A taxpayer ordinarily must maintain adequate records to substantiate claimed deductions or credits. Sec. 6001; Hradesky v. Commissioner, 65 T.C. 87, 89-90 (1975), aff'd per curiam, 540 F.2d 821 (5th Cir. 1976); sec. 1.6001-1(a), (e), Income Tax Regs. If a taxpayer establishes that a deductible expense has been paid or incurred but is unable to substantiate the precise amount, we generally may estimate the amount of the deductible expense, bearing heavily against the taxpayer responsible for the inexactitude. Cohan v. Commissioner, 39 F.2d 540, 543-544 (2d Cir. 1930). We cannot estimate deductible expenses, however, unless the taxpayer presents evidence providing a sufficient basis for making an estimate. Vanicek v. Commissioner, 85 T.C. 731, 742-743 (1985). Without such basis, any allowance would amount to unguided largesse. Williams v. United States, 245 F.2d 559, 560 (5th Cir. 1957).
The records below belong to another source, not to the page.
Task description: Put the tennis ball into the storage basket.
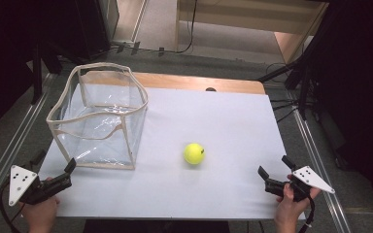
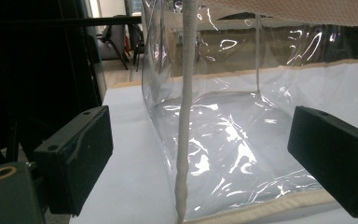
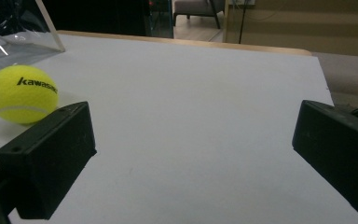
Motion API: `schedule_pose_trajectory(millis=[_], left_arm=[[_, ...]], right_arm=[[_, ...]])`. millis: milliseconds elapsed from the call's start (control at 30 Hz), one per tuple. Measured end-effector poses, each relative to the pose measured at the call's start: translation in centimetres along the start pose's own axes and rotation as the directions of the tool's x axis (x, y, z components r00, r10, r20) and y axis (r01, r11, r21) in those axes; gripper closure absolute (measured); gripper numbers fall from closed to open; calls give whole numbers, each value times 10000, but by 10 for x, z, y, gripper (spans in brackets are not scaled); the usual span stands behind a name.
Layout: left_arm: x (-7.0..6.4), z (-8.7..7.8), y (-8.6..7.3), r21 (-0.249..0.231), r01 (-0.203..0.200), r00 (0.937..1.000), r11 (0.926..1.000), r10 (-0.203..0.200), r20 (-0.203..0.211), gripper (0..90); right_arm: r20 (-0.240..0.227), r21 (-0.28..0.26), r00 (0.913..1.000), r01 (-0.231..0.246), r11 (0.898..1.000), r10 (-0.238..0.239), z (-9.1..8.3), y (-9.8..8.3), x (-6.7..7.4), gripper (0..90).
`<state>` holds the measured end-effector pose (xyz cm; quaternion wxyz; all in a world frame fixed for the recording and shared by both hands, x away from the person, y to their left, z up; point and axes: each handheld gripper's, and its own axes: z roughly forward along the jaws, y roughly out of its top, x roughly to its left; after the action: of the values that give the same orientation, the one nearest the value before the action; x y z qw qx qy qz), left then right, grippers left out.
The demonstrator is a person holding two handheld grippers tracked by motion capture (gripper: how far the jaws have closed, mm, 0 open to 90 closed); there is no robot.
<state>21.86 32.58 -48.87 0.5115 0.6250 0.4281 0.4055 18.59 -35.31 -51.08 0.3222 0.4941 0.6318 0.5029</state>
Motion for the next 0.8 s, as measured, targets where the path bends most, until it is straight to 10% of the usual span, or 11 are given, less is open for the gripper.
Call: schedule_pose_trajectory(millis=[800], left_arm=[[-2,0,0,-15,-156,9999,9999,156,-48,69]], right_arm=[[-1314,1512,9864,1182,9814,-986,32,35,39,0]])
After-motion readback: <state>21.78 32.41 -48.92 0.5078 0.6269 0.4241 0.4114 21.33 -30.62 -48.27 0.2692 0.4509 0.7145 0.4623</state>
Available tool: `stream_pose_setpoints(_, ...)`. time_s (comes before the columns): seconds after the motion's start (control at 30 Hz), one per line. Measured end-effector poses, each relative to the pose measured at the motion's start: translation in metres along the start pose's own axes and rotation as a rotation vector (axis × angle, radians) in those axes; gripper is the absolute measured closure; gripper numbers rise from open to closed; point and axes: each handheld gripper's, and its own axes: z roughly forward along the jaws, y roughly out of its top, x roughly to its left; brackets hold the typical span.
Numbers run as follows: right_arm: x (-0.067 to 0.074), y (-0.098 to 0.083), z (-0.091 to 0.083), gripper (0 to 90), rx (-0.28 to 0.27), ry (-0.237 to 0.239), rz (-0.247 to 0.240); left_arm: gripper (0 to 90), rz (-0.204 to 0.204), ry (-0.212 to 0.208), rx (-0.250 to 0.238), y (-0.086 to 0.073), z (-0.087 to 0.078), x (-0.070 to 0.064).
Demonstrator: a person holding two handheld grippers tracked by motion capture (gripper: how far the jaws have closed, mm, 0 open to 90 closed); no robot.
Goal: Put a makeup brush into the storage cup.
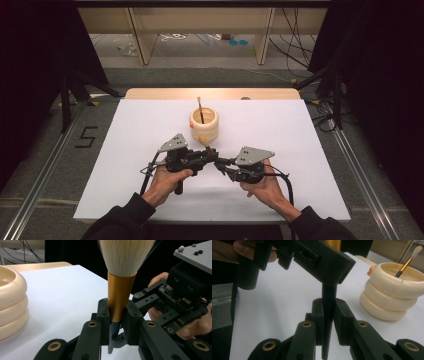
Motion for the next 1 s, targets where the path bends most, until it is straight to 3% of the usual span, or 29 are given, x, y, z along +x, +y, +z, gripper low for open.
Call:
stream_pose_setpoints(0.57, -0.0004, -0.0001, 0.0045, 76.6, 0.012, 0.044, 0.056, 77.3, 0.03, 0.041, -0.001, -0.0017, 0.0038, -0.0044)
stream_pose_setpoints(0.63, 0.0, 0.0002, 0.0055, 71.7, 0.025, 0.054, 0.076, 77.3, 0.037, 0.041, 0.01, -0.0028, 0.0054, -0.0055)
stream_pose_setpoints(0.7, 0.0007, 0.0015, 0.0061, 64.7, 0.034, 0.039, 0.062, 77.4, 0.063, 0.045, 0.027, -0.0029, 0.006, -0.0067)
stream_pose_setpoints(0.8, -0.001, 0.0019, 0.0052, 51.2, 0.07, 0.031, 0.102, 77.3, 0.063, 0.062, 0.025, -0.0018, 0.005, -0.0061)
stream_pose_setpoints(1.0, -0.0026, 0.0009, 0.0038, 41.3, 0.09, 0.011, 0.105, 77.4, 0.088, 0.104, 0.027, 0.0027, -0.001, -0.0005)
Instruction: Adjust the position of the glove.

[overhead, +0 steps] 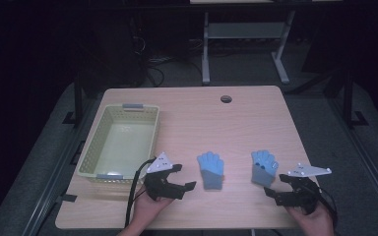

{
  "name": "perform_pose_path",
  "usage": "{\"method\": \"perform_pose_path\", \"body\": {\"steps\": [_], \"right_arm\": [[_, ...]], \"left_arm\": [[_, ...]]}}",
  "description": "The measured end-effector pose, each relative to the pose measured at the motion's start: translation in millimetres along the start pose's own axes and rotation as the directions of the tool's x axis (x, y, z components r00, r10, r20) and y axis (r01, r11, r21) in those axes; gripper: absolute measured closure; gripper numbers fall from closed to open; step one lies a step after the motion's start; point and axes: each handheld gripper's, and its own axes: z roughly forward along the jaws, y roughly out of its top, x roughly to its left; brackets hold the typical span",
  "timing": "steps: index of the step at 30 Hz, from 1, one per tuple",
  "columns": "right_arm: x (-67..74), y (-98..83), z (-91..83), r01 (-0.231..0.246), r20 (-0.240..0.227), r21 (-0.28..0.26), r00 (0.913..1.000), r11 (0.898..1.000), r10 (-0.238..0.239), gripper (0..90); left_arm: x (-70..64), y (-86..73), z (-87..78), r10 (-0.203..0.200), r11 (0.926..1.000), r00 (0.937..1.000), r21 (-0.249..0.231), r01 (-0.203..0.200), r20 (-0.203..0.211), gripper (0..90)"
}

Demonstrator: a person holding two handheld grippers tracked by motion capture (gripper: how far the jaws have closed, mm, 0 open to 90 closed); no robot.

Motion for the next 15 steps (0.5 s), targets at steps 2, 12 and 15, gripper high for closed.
{"method": "perform_pose_path", "body": {"steps": [2, 12, 15], "right_arm": [[-1.5, 4.5, 2.1, -0.012, -0.012, 0.005, 0.9999, 1.0, 0.012, 20.8], [-5.0, 22.7, 9.3, 0.018, -0.027, 0.04, 0.9995, 0.999, -0.017, 20.5], [-6.5, 32.7, 11.9, 0.023, -0.029, 0.062, 0.9993, 0.998, -0.021, 20.9]], "left_arm": [[0.2, 0.1, 0.3, -0.004, 1.0, 1.0, -0.002, 0.004, -0.003, 18.0], [0.4, 1.1, -1.9, -0.005, 0.9999, 1.0, -0.009, 0.005, -0.006, 18.0], [0.3, 2.1, -3.8, 0.0, 0.9999, 1.0, -0.015, 0.0, -0.01, 18.0]]}}
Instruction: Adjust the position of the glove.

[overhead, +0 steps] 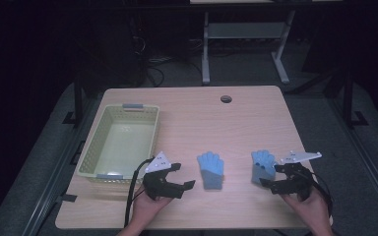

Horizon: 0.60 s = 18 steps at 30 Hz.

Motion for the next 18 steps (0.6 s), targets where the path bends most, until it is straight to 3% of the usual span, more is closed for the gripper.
{"method": "perform_pose_path", "body": {"steps": [7, 18], "right_arm": [[-5.0, 16.7, 3.8, -0.007, -0.011, 0.029, 0.9999, 1.0, 0.007, 20.2], [-8.7, 44.0, 3.0, 0.047, 0.001, 0.075, 0.9989, 0.996, -0.047, 20.9]], "left_arm": [[2.3, -0.6, -2.3, -0.026, 0.9996, 0.9997, -0.008, 0.026, 0.005, 18.1], [3.2, 0.3, -3.0, -0.03, 0.9995, 0.9995, -0.013, 0.03, -0.002, 18.1]]}}
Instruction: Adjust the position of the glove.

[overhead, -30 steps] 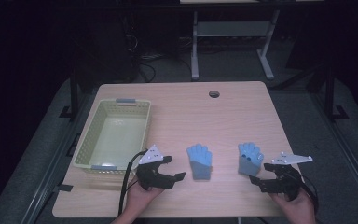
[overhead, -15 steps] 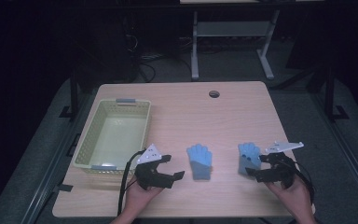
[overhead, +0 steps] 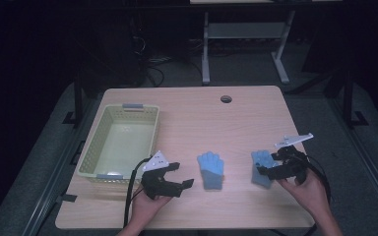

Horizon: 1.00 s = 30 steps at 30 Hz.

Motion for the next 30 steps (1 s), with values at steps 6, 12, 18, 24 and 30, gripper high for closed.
{"method": "perform_pose_path", "body": {"steps": [6, 12, 18, 24, 30], "right_arm": [[-4.1, 11.6, 6.5, 0.041, 0.018, 0.043, 0.999, 0.998, -0.042, 25.1], [-17.6, 14.2, 15.7, -0.004, -0.015, 0.072, 0.9999, 0.997, 0.005, 31.5], [-26.2, 13.2, 24.6, -0.026, -0.021, 0.12, 0.9994, 0.992, 0.028, 37.6], [-31.0, 11.2, 34.7, -0.029, -0.02, 0.187, 0.9992, 0.982, 0.033, 46.6], [-31.0, 8.3, 42.9, -0.027, -0.03, 0.236, 0.999, 0.972, 0.034, 52.6]], "left_arm": [[0.9, -1.0, 0.7, 0.009, 0.9999, 1.0, 0.009, -0.009, -0.003, 18.0], [0.5, -0.4, -0.9, 0.009, 1.0, 0.9999, -0.002, -0.009, -0.008, 17.5], [1.3, -1.3, -0.1, 0.002, 1.0, 0.9999, -0.002, -0.002, -0.011, 17.2], [1.3, -1.0, -0.9, 0.005, 1.0, 0.9999, -0.006, -0.005, -0.014, 17.2], [1.7, -1.4, 0.0, 0.004, 1.0, 0.9999, -0.001, -0.004, -0.011, 17.2]]}}
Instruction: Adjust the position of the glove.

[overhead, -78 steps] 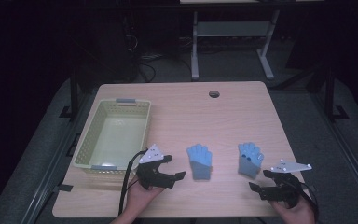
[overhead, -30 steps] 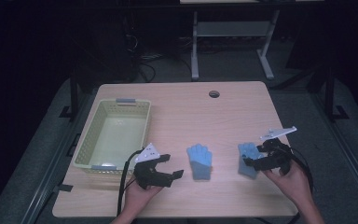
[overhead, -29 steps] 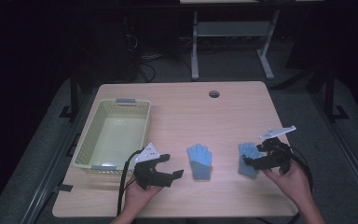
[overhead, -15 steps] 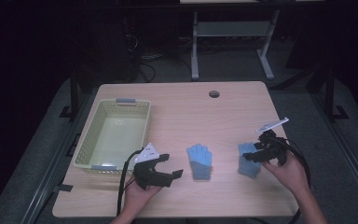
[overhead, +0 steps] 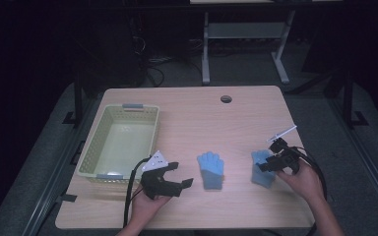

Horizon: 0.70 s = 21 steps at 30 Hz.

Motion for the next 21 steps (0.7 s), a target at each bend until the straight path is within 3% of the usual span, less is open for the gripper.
{"method": "perform_pose_path", "body": {"steps": [3, 10, 21], "right_arm": [[0.9, -1.3, 8.2, 0.012, 0.025, 0.046, 0.9996, 0.999, -0.014, 53.8], [6.6, -1.8, 10.2, 0.04, 0.078, 0.04, 0.996, 0.998, -0.043, 57.4], [7.0, -0.1, 10.2, 0.005, 0.105, 0.042, 0.9944, 0.999, -0.009, 75.1]], "left_arm": [[0.1, -0.6, -0.7, -0.002, 1.0, 1.0, 0.002, 0.002, -0.001, 17.2], [-0.9, -0.1, -0.9, 0.0, 1.0, 1.0, 0.0, 0.0, 0.0, 17.4], [-3.8, -0.4, -0.5, 0.006, 0.9999, 1.0, 0.01, -0.006, -0.004, 17.5]]}}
To substantiate the claimed education expenses for petitioners' son and daughter, petitioners offered copies of the Forms 1098-T, school account summaries, and credit card statements. Petitioners did not provide any documentation to substantiate Ms. Abdel-Fatah's claimed education expenses. On the basis of the foregoing, respondent conceded that petitioners substantiated $1,690 in qualified tuition and related expenses. Petitioners have not produced records of tuition payments or educational expenses greater than those conceded by respondent and therefore have not met their burden of proof with respect to any additional amount. Accordingly, we hold that petitioners are entitled to education credits only as attributable to $1,690 of qualified tuition and related expenses.
To reflect the foregoing,
Decision will be entered under Rule 155.